Valar was one of 11 companies selected by the US Department of Energy (DOE) for its Reactor Pilot Program, which aims to achieve criticality for three reactors by 4th July 2026. Valar was also one of four companies selected by DOE in September to take part if its Fuel Line Pilot Program which leverages the DOE authorisation process to build and operate nuclear fuel production lines for research, development, and demonstration purposes and to provide a fast-tracked approach to commercial licensing. The Fuel Line Pilot Program supports the Reactor Pilot Program and establishes a domestic nuclear fuel supply chain for testing new reactors.

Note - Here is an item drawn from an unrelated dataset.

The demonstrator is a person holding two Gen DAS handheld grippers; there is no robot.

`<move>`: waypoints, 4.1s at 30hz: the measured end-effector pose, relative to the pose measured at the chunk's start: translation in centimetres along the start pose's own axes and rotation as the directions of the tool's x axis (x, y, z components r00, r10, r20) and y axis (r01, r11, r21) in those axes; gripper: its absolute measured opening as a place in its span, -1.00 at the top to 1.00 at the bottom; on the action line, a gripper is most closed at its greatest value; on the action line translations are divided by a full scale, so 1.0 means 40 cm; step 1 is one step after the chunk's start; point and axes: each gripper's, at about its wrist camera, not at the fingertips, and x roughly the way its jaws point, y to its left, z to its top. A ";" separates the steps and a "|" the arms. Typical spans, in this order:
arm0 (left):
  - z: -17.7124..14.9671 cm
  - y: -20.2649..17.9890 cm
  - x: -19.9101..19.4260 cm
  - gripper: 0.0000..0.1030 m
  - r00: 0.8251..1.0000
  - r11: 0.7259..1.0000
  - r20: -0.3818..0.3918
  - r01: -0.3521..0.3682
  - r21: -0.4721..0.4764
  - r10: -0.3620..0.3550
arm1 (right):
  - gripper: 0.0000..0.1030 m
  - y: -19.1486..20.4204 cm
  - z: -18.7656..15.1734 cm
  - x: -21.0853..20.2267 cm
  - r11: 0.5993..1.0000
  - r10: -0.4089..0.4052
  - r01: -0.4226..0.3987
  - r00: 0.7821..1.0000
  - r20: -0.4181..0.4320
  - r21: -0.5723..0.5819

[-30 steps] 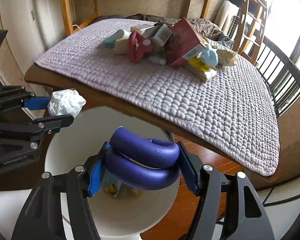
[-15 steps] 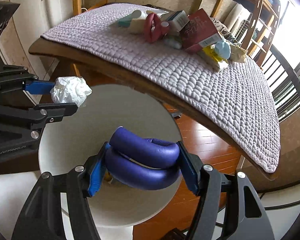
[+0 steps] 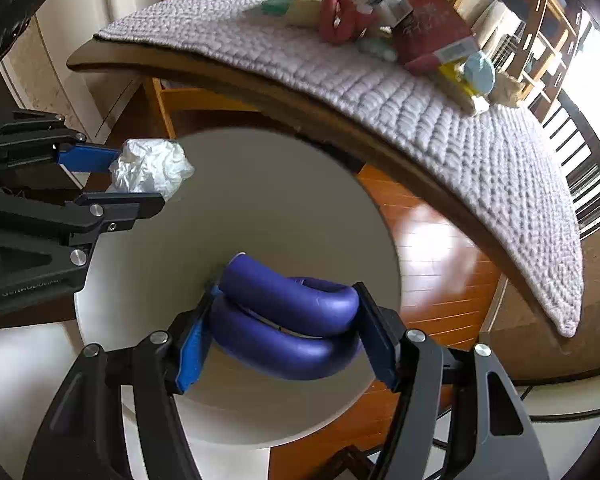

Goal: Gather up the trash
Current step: 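Carry the plastic bag and purple grip with both tools over the white bin, then open both tools to drop the plastic bag and purple grip into the bin, then move both open tools back toward the pile on the blanket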

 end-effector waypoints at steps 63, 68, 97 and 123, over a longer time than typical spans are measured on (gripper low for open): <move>0.038 -0.049 0.269 0.23 0.987 1.000 -0.158 -0.008 0.025 0.011 | -0.29 -0.004 -0.035 0.161 0.984 0.134 -0.124 0.988 -0.073 0.128; 0.044 -0.053 0.272 -0.30 0.987 1.000 -0.158 -0.003 0.031 0.008 | -0.56 -0.023 -0.033 0.149 0.981 0.133 -0.123 0.990 -0.056 0.152; 0.269 0.124 -0.031 -0.91 0.953 0.980 0.268 -0.099 -0.171 0.143 | -0.91 -0.244 0.177 -0.174 0.962 -0.024 -0.088 0.914 0.405 0.257; 0.557 0.308 0.123 -0.62 0.974 0.993 0.220 -0.031 -0.114 0.056 | -0.58 -0.341 0.439 -0.035 0.944 -0.024 -0.094 0.937 0.348 0.317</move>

Valar is developing the Ward 250, a high temperature gas-cooled reactor (HTGR) design that uses TRISO fuel, helium coolant and graphite moderators. It aims to build America’s first nuclear gigasites – clusters of thousands of HTGRs designed to produce industrial power and carbon-based fuels cheaper than oil. In September Valar began ground-breaking for a test reactor at the Utah San Rafael Energy Lab (USREL), part of the Utah Office of Energy Development (OED). Valar founder & CEO Isaiah Taylor indicated on X that the Ward 250 will be a 100-kWt reactor.
According to Valar’s website, the plan is to create one standardised Ward reactor design to be manufactured at scale and deployed by the hundreds at a behind-the-meter “gigasite.” Valar is tailoring these plans toward hydrogen production, data centres, and synthetic fuel production.
Taylor, whose grandfather was a nuclear physicist on the Manhattan Project, dropped out of high school at 16. He taught himself coding years and built a body of work through freelance jobs and side projects. Eventually, one of his contacts recommended him for a position building classified technology for the Defense Department.
The company’s technical efforts are led by its Chief Nuclear Officer, Mark Mitchell – the former president of Ultra Safe Nuclear Corporation (USNC), which filed for bankruptcy in October 2024. Valar’s team includes several others from USNC.
New board member Philippone said Valar’s technology and design position it in a “sweet spot” to meet demand from the Defense Department to provide reliable, off-grid energy on military bases. “If you had one of these you could power a whole base,” he said. “If we turn this on in six months and it works like we think it will, it sets the stage for a generational company.”
In an interview in March, Taylor said, “Our regulatory environment is not formatted in a way that allows entrepreneurs like myself to quickly build a small reactor, test it out in the desert, and see if it works, and this is the only way advanced technology moves forward.”
Valar is one of several nuclear startups and states that are suing the Nuclear Regulatory Commission over its licensing process for small reactor designs. The others are Deep Fission, along with the states of Texas, Utah, Florida, Louisiana, and Arizona’s state legislature. The plaintiffs argue that the NRC’s regulations are outdated and stifle innovation by applying overly stringent, costly, and time-consuming requirements to newer, smaller, and potentially safer reactor designs, such as small modular and microreactors. They are seeking a regulatory framework that modernises the process and allows for faster, more agile approvals for these advanced technologies.